What was more baffling though was that people decided that not liking an ad equals not liking people that use the product.  I hate all forms of smoking advertising (luckily they are far less than before), but my sister smokes. Does this mean I hate her?  Of course not.  However, part of the reason I hate the ad is because I’ve heard so many stories from women who didn’t meet their breastfeeding goal and I see how this is one little piece into the puzzle of why this fact is way too common.  We are normalizing the use of formula to such a degree that we all struggle to see that more support is needed for women to breastfeed successfully (this was also borne out in the comments as many women truly seemed to believe that if you want to breastfeed, “just do it”, as if it were that simple).

I have formula feeding family (by choice and by medical condition and by horrible misleading statements by doctors), I have formula feeding friends (again, by choice and by “failure” to breastfeed – their term, not mine and I hate it because it’s not their failure, it’s that of a society that sets things up against breastfeeding). I love them all and think they are wonderful parents. I still have serious issues with formula companies. (Not only from this ad, but more importantly the death toll on their hands from their marketing practices in developing nations which trades infant lives for a profit.) The two things can completely co-exist.

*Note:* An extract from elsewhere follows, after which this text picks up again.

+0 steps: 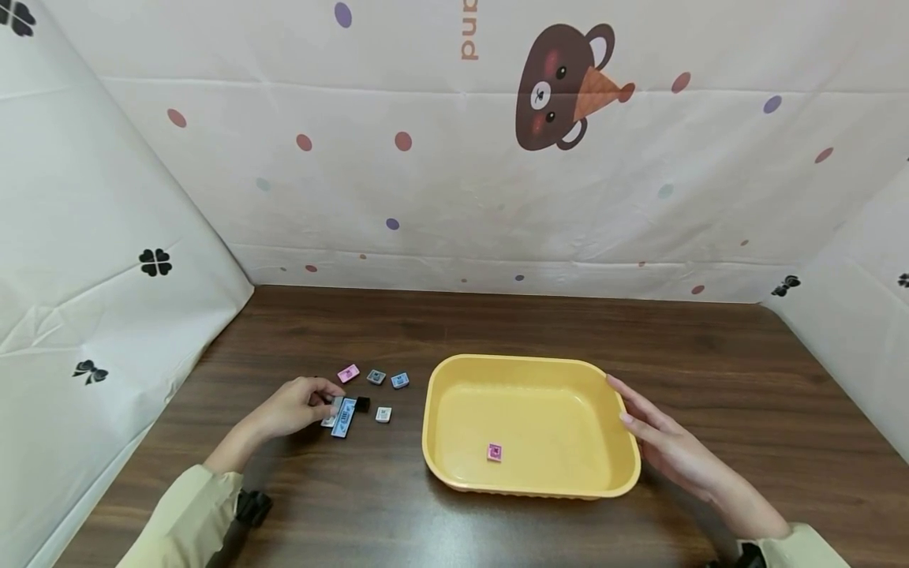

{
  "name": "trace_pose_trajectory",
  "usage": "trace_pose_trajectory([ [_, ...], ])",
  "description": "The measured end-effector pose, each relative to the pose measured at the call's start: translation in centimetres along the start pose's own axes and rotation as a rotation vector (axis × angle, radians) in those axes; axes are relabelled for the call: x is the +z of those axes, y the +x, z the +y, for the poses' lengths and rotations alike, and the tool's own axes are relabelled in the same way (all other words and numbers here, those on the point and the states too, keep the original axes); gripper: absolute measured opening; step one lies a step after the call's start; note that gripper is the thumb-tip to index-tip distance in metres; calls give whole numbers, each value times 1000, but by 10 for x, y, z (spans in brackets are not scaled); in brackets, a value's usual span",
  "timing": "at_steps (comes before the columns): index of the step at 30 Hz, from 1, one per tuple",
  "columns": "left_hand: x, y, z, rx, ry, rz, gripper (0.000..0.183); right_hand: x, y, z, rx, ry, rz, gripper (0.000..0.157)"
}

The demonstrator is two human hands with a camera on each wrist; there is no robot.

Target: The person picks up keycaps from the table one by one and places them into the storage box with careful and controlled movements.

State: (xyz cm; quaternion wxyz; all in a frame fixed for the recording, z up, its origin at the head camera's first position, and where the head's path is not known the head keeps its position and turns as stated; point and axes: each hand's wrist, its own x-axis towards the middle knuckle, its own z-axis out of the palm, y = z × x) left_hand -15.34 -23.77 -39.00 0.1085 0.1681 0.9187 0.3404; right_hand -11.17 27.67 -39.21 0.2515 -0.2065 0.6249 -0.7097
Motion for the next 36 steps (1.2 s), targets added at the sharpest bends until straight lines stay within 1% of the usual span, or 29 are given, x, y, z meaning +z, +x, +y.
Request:
trace_pose_trajectory([
  [5, -1, -1, 0, -5, 20, 9, 15, -1, 0, 1, -7, 6, -8, 53],
  [12, 0, -1, 0, -11, 29, 15, 16, -1, 1, 1, -6, 8, -16, 53],
  [18, 1, -1, 0, -2, 46, 24, 15, -1, 0, 0, 1, 2, -15, 54],
  [24, 2, -1, 1, 14, 31, 47, 9, -1, 0, 1, 20, -3, -2, 54],
  [27, 2, -1, 2, 20, 31, 51, 7, -1, 0, 1, -1, 5, -10, 53],
  [30, 1, -2, 1, 13, 37, 38, 11, -1, 0, 1, -9, 5, -13, 53],
  [36, 1, -4, 0, -15, 28, -8, 21, -2, 1, 2, 31, -23, 15, 54],
])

This ad has perpetuated the mommy wars more than any comment by me could. It has primed women (and men?) to think of parenting, discourse on parenting (including infant feeding, birth, etc.) in “us versus them” mentality. Not only is that mentality out in full force when it comes to how we think or talk about this specific ad (after all, it’s my not liking it that has led to all sorts of negative comments), but also in how any discussion about feeding (or babywearing or birth or work) is now automatically framed in the mommy wars context, even when the comment or discourse doesn’t belong there. This is the kind of attitude that shuts down discussions and in turn, shuts down any hope of change in our society. It’s the way to say, “the status quo is working and don’t rock the boat” when we know that’s not the case because approximately 60% of women who DON’T want to supplement with formula end up doing so.

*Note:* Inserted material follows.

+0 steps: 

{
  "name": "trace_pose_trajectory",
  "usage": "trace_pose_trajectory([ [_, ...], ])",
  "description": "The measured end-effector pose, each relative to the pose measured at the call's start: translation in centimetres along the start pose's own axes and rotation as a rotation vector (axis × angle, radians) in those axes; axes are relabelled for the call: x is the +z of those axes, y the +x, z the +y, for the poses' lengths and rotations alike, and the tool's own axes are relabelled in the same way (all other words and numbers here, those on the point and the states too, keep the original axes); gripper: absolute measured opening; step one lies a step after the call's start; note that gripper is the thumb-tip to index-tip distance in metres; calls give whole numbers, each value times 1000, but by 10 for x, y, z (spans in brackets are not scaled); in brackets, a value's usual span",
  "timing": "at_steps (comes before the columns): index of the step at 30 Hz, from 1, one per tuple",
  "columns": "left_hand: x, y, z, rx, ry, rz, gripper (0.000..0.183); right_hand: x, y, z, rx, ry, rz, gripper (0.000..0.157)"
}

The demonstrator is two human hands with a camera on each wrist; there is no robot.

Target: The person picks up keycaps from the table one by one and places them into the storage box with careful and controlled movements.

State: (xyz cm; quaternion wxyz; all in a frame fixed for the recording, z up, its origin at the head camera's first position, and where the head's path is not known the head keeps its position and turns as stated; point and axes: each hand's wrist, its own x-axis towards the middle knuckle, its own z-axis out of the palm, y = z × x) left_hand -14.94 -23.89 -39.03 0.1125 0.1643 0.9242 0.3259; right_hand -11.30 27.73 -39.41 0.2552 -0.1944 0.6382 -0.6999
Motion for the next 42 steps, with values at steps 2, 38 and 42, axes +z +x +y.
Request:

Whatever you personally felt about this ad, please just be willing to accept that someone else didn’t like it. Someone else has a view of marketing that is perhaps more jaded than yours (and perhaps more realistic?), but that it says nothing about you personally. Not every comment is a dig at your choices.  So stop blaming me for how you feel, stop suggesting I don’t like you or I judge you or I hate you.  Sometimes it can really be a comment about an ad that has gone viral and the predatory nature of the company behind the ad.  Even if you have to use that company or chose to use that company or even loved the ad yourself.

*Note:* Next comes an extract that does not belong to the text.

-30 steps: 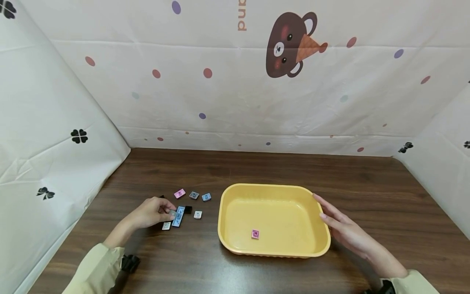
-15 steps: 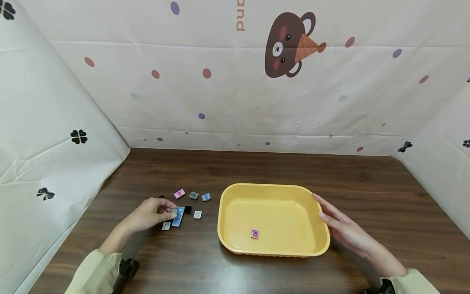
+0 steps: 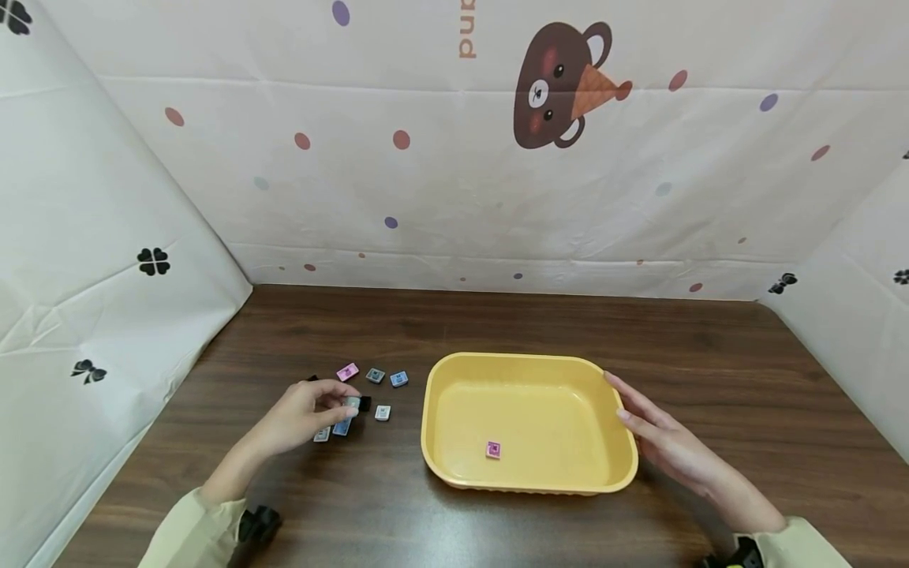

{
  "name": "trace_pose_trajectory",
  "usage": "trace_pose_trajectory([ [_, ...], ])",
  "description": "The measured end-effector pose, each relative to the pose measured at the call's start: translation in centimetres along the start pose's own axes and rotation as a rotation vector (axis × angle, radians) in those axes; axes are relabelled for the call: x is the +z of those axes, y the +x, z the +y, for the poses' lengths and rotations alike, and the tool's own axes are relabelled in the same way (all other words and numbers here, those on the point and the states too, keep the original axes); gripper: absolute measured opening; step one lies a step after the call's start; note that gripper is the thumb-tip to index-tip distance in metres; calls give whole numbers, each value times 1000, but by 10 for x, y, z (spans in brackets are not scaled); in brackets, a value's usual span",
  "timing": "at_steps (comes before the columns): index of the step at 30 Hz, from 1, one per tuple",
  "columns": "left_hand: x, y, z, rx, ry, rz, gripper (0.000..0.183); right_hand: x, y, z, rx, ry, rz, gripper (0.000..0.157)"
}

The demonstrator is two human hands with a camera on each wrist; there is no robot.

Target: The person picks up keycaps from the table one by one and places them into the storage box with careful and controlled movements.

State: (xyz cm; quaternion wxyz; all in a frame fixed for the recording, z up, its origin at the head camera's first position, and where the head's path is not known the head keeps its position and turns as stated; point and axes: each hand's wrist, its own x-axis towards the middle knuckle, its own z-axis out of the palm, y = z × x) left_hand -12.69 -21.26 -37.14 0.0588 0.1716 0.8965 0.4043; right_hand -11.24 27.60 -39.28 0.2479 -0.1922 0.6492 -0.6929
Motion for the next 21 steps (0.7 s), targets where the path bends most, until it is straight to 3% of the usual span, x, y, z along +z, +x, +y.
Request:
trace_pose_trajectory([
  [21, 26, 9, 36, 138, -171, 32, 27, 1, -1, -1, -14, -8, -4, 54],
])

[One more follow-up: Some people felt that this ad alone won’t change their mind about anything.  That’s not the point I was trying to make about advertising.  Ads work subtly.  You’re exposed over and over and certain ideas stick and are more easily brought to the forefront of your mind when you encounter a situation that triggers such memories.  Importantly to this one, the memories that stick are not of everyone working together, but rather of the strife.  That’s the salient part of the ad – the part that gets remembered down the line.  There is also the issue of brand recognition and Similac has just done a heck of a job creating great associations with their brand.  There’s tons of research on the effects of advertising and I strongly recommend you check some of it out if you are at all questioning if this ad could exert any influence on our thinking.]